### What you are asked to do
The data must be returned in full, with no character altered.

**** Given material

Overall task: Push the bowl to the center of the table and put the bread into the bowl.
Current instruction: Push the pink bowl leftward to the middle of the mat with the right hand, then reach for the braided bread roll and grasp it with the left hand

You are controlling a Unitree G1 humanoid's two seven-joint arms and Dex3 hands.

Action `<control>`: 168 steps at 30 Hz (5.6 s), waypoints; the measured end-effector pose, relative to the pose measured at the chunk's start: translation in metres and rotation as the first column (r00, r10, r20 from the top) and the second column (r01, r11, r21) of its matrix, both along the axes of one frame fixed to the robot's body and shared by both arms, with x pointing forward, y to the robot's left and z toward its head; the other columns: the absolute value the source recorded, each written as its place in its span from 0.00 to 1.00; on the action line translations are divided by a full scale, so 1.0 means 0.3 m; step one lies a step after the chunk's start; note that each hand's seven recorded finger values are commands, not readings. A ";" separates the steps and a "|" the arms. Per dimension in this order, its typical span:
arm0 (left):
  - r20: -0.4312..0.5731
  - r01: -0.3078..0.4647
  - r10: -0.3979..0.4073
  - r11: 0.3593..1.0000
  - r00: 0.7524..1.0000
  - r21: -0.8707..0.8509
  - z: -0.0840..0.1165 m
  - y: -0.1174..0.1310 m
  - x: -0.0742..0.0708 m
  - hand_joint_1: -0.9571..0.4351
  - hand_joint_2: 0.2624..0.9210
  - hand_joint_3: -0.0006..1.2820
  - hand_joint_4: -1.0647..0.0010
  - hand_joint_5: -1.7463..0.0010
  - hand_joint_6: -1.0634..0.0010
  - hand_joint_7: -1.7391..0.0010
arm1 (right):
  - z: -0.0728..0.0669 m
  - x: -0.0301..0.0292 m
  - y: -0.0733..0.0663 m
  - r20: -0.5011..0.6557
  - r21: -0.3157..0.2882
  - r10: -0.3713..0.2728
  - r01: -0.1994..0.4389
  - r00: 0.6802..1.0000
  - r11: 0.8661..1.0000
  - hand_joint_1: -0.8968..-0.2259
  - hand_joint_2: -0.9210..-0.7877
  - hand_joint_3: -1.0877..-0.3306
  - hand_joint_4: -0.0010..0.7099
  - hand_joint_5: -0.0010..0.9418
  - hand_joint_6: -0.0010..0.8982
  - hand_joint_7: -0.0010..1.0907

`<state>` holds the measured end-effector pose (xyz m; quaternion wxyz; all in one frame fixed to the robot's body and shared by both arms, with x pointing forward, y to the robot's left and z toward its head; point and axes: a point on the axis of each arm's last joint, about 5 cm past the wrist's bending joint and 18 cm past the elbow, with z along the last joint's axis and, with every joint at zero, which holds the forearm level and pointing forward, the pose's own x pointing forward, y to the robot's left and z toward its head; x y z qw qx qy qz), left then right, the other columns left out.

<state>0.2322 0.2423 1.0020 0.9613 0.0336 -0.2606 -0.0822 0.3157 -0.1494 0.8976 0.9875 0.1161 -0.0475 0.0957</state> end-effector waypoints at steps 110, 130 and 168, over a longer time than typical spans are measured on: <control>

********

### Response for this exercise
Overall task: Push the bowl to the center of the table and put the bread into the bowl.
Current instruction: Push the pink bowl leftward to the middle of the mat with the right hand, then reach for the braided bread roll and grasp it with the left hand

You are controlling a Unitree G1 humanoid's two seven-joint arms and Dex3 hands.

Action `<control>`: 168 steps at 30 Hz (5.6 s), waypoints; the measured end-effector pose, relative to the pose measured at the chunk's start: translation in metres and rotation as the first column (r00, r10, r20 from the top) and the second column (r01, r11, r21) of its matrix, both along the axes of one frame fixed to the robot's body and shared by both arms, with x pointing forward, y to the robot's left and z toward its head; the other columns: the absolute value the source recorded, each written as its place in its span from 0.00 to 1.00; on the action line translations are divided by a full scale, so 1.0 means 0.3 m; step one lies a step after the chunk's start; note that each hand's seven recorded finger values are commands, not readings. A ";" separates the steps and a "|" the arms. Per dimension in this order, its typical span:
arm0 (left):
  - r20: -0.4312..0.5731
  - r01: -0.3078..0.4647
  - r10: -0.3979..0.4073
  - r11: 0.3593..1.0000
  - r00: 0.7524..1.0000
  - r21: -0.8707..0.8509
  - z: -0.0840..0.1165 m
  - y: -0.1174..0.1310 m
  - x: -0.0742..0.0708 m
  - hand_joint_1: -0.9571..0.4351
  - hand_joint_2: 0.2624..0.9210
  - hand_joint_3: -0.0006..1.2820
  - hand_joint_4: -1.0647..0.0010
  - hand_joint_5: -1.7463..0.0010
  - hand_joint_6: -1.0634..0.0010
  - hand_joint_7: -1.7391..0.0010
arm1 (right):
  - z: -0.0728..0.0669 m
  - x: -0.0301..0.0292 m
  - y: -0.0733..0.0663 m
  - r20: -0.5011..0.6557
  - r21: -0.3157..0.2882
  - r10: -0.3713..0.2728
  - r01: -0.1994..0.4389
  - r00: 0.6802..1.0000
  - r11: 0.8661..1.0000
  - hand_joint_1: -0.8968..-0.2259
  - hand_joint_2: -0.9210..-0.7877
  - hand_joint_3: -1.0877..-0.3306
  - hand_joint_4: -0.0010..0.7099
  - hand_joint_5: -0.0010..0.9418
  - hand_joint_6: -0.0010..0.8982
  - hand_joint_7: -0.0010..1.0907

`<state>` holds the measured end-effector pose (xyz m; quaternion wxyz; all in one frame fixed to the robot's body and shared by both arms, with x pointing forward, y to the robot's left and z toward its head; point and axes: a point on the axis of each arm's last joint, about 5 cm past the wrist's bending joint and 18 cm past the elbow, with z along the last joint's axis and, with every joint at zero, which holds the forearm level and pointing forward, the pose's own x pointing forward, y to the robot's left and z toward its head; x y z qw qx qy qz), left then right, the other columns left out.

<state>0.2322 0.2423 1.0020 0.9613 0.0336 -0.2606 -0.0822 0.3157 -0.1494 0.8976 0.9875 0.1161 -0.0475 0.0957</state> end-effector waypoints at steps 110, 130 and 168, over a longer time than typical spans are measured on: <control>

Nothing else is needed to complete this exercise.